● **WHAT YOU ARE ASKED TO DO**
In the listing below, print exactly the lines between the line holding "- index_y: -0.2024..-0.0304" and the line holding "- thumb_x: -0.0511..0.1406", inclusive, and no more.

----- DATA BLOCK

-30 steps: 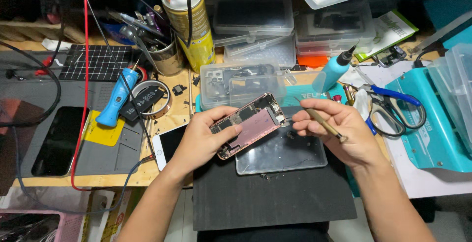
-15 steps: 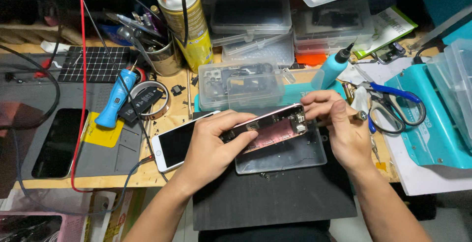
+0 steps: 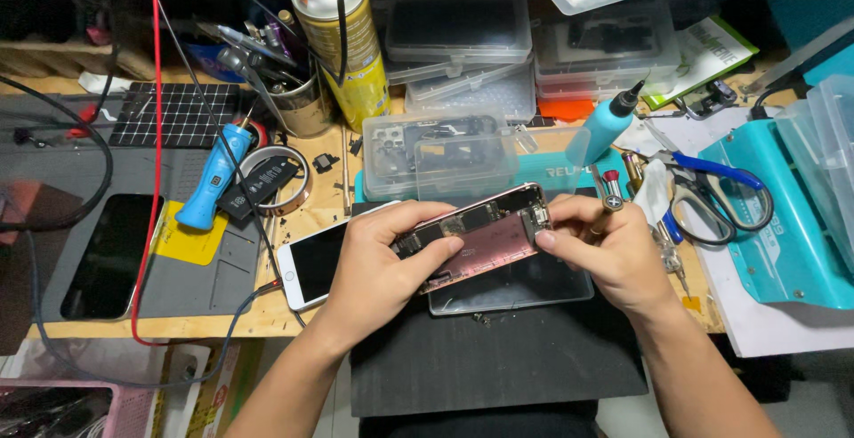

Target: The person uses a small screwdriver to remove screws from a disassembled smartphone chassis on a workbench. They place the removed screws into a clear plastic parts box and continue unscrewing additional fasteners from the device.

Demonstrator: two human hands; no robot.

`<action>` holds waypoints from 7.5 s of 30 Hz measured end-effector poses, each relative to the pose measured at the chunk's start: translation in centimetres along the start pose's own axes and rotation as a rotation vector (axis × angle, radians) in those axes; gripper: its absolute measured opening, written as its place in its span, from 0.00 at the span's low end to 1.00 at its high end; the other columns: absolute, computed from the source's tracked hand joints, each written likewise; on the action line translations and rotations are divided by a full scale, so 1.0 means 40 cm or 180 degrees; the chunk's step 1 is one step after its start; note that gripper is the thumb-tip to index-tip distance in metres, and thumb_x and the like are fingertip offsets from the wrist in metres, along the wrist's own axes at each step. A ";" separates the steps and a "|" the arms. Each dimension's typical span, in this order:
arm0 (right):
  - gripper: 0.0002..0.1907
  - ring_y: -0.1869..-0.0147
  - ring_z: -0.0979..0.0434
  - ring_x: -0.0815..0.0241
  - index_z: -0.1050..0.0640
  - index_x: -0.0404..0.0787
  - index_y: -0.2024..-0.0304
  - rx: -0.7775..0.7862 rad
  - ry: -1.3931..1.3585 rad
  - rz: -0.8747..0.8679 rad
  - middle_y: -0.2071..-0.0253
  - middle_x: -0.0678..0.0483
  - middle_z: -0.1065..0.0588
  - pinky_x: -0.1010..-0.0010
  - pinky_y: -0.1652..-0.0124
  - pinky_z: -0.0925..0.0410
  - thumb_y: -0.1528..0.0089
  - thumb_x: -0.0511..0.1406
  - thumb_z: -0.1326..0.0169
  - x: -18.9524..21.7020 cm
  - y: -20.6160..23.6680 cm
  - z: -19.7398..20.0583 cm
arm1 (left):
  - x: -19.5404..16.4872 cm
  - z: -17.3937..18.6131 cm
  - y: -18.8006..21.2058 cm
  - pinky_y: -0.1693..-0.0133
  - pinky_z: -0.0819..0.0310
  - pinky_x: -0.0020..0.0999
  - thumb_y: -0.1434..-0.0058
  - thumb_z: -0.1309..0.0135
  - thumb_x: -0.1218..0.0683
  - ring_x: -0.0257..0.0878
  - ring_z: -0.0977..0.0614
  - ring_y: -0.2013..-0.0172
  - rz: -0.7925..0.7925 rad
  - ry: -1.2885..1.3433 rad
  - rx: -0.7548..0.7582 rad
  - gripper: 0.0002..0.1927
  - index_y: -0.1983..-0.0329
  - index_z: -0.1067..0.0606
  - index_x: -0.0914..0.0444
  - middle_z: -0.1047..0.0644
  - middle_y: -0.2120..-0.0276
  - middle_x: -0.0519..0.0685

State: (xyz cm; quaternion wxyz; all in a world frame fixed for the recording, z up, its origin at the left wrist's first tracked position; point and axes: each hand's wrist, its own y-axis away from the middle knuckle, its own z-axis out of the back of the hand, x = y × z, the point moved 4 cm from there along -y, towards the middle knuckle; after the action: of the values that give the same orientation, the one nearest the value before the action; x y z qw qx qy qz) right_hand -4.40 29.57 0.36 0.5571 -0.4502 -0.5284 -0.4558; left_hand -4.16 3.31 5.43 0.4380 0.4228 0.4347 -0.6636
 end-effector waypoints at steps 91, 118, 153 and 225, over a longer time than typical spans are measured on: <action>0.09 0.48 0.18 0.57 0.26 0.32 0.51 -0.0360 -0.0005 0.0461 0.52 0.45 0.21 0.66 0.46 0.24 0.34 0.24 0.46 0.001 0.013 0.057 | 0.000 0.047 0.015 0.48 0.29 0.46 0.52 0.29 0.50 0.55 0.23 0.49 -0.1157 -0.2305 -0.0173 0.42 0.36 0.31 0.71 0.27 0.47 0.57; 0.10 0.57 0.19 0.65 0.23 0.31 0.52 -0.0577 0.0605 0.0280 0.58 0.49 0.19 0.77 0.58 0.27 0.37 0.26 0.42 -0.021 0.041 0.054 | -0.006 -0.068 0.018 0.45 0.34 0.45 0.50 0.32 0.52 0.53 0.24 0.46 -0.1274 -0.1802 0.0773 0.31 0.45 0.25 0.70 0.24 0.49 0.57; 0.08 0.59 0.18 0.54 0.26 0.27 0.53 -0.0910 -0.0676 0.0697 0.59 0.41 0.22 0.64 0.58 0.21 0.34 0.22 0.44 0.058 0.095 0.034 | -0.093 -0.143 0.027 0.62 0.25 0.36 0.39 0.34 0.60 0.45 0.17 0.66 -0.2010 -0.1269 -0.0148 0.07 0.61 0.22 0.63 0.19 0.64 0.49; 0.31 0.49 0.15 0.56 0.37 0.33 0.34 -0.0253 0.1666 0.1492 0.53 0.43 0.20 0.69 0.52 0.20 0.37 0.23 0.41 0.009 0.036 -0.095 | 0.040 -0.070 0.028 0.48 0.37 0.46 0.56 0.29 0.52 0.50 0.26 0.46 -0.0924 -0.1769 0.0471 0.37 0.43 0.27 0.66 0.25 0.49 0.54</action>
State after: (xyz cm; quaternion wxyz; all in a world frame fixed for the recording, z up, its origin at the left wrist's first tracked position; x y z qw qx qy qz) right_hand -2.32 26.08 0.56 0.7452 -0.4485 -0.2319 -0.4356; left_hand -2.99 5.36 2.96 0.4088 0.1897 0.3049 -0.8390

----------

● **TASK ANSWER**
  - index_y: -0.2024..-0.0304
  - rx: -0.7775..0.7862 rad
  - ry: -1.3931..1.3585 rad
  - rz: -0.8747..0.8679 rad
  - middle_y: -0.2071..-0.0253
  - middle_x: -0.0678..0.0483
  - middle_z: -0.1065..0.0588
  - pinky_x: -0.1010..-0.0010
  - pinky_y: -0.1652..-0.0124
  - pinky_z: -0.0925..0.0410
  - thumb_y: -0.1528..0.0089
  - thumb_x: -0.0511..0.1406

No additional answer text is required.